3. Create the view and assign the model to it. Instantiate a QTableView, set its model, and enablealternating row colors for readability.

QSqlQueryModel objects are read-only by default - to make it read-write, you need to subclass it and reimplement setData() and flags() methods.

A single record form form displays one database record at a time, allowing the user to navigate between the records, edit fields, and add or delete new records.

To create a single record form:

1. Create a QSqlTableModel subclass. CategoriesTableModel overrides flags() to make the primary key column read-only, and overrides record() to exclude the primary key so SQLite can generate it automatically on insert.

2. Create the navigation toolbar. NavBar is a QToolBar subclass that lets the user navigate to the first, previous, next and last records. It also lets the user save the current record changes and create new records.

3. Create the single record form. SingleRecordForm accepts a model and column to label mappings, and dynamically creates a QLineEdit for each mapped column. Set up a QDataWidgetmapper, map each line edit to its corresponding model column, and connect the NavBar signals to the mapper’s navigation slots.
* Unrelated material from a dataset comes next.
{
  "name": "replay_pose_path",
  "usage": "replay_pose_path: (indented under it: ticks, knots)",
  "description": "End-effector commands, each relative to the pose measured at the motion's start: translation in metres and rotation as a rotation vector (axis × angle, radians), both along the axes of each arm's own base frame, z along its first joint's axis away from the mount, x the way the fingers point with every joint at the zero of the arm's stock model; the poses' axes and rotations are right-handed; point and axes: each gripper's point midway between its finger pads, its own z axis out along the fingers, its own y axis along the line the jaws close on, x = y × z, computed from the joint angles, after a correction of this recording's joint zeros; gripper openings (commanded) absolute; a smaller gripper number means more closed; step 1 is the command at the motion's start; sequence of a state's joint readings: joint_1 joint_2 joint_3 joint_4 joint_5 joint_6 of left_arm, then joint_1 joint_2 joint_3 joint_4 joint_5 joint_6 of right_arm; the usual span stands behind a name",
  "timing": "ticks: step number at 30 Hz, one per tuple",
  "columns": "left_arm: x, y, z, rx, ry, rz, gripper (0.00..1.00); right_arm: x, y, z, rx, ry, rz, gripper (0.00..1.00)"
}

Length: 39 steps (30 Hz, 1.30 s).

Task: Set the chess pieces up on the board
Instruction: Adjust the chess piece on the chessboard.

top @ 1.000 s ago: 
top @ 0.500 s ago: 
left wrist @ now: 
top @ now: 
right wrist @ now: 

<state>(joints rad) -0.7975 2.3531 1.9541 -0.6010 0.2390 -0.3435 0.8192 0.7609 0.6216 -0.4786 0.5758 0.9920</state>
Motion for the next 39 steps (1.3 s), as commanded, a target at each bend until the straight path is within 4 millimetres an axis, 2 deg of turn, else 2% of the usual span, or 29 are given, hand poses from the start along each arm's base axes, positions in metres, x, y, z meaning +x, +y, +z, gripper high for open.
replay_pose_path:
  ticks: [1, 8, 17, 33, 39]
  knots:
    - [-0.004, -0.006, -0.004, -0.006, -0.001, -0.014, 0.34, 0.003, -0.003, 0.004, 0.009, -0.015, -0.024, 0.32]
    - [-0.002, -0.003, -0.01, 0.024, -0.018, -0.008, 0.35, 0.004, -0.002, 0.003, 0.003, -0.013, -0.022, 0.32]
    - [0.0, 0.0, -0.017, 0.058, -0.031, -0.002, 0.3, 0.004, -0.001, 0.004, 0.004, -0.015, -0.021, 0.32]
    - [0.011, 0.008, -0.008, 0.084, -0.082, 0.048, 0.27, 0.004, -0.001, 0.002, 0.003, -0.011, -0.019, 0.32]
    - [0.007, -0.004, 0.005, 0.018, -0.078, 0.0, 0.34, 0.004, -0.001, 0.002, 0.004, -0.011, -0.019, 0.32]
4. Save and add records. The save_data() slot calls mapper.submit() to push line edit values into the model, then model.submitAll() to write them to the database, refreshing via select() on success. The add_new_record() slot submits any pending changes, appends a new row to the model, and navigates the mapper to it.

5. Add the form to the main window. Instantiate CategoriesTableModel, define the column mappings, and pass both to DetailForm.

The SingleRecordForm class is generic - it accepts any QSqlTableModel subclass and a column mapping, making it reusable. The final section builds on this, implementing the classic master-detail pattern.

The master-detail pattern links two forms so that the detail form always shows records related to the currently selected master record.

In this example, selecting a category in the master form filters the transactions shown in the detail form. The example reuses CategoriesTableModel, NavBar and SingleRecordForm from the previous section and introduces two new classes: DateDelegate and TransactionForm.

To create a master-detail form:

1. Create a custom date delegate. DateDelegate is a QStyledItemDelegate subclass that provides a QDateEdit editor with a calendar popup for date columns. It overrides createEditor() to return the configured QDateEdit, setEditorData() to parse the stored date string into a QDate, and setModelData() to write the selected date back to the model as a formatted string. SQLite has no native date type - it stores dates as plain strings. Without DateDelegate, the default editor for that column would be a plain line edit, leaving the user to type dates manually in the correct format.

2. Build the transactions form. TransactionsForm displays transactions in a table view. It hides the primary key and category ID columns (columns 0 and 2), sets single-row selection, and applies both a QSqlRelationalDelegate for the foreign key columns and the DateDelegate for the date column.

3. Implement navigation. Unlike SingleRecordForm, TransactionsForm is a tabular view - all records are visible simultaneously and the view itself manages which row is current (there is nothing to map), so the navigation slots are moved from the nav bar to the form.

4. Handle new records. The add_new_record() slot inserts a new row at the end of the model and sets the category ID column to category_id passed to the form’s constructor, ensuring new transactions are always linked to the current category.

5. Put the master and the detail forms together. In the main window, connect the master form’s currentIndexChanged signal to a slot that reads the selected category ID and passes it to the transactions model as a filter via setFilter(), then calls select() to refresh the view.

Note that you can easily make TransactionsForm generic by replacing its hardcoded values with constructor parameters: a list of columns indices to hide, a dictionary of column-to-delegate mappings for custom editors like DateDelegate, and a dictionary of column-to-default-value pairs to fill on new rows. This would give you a reusable tabular form class you could pair with SingleRecordForm in your application.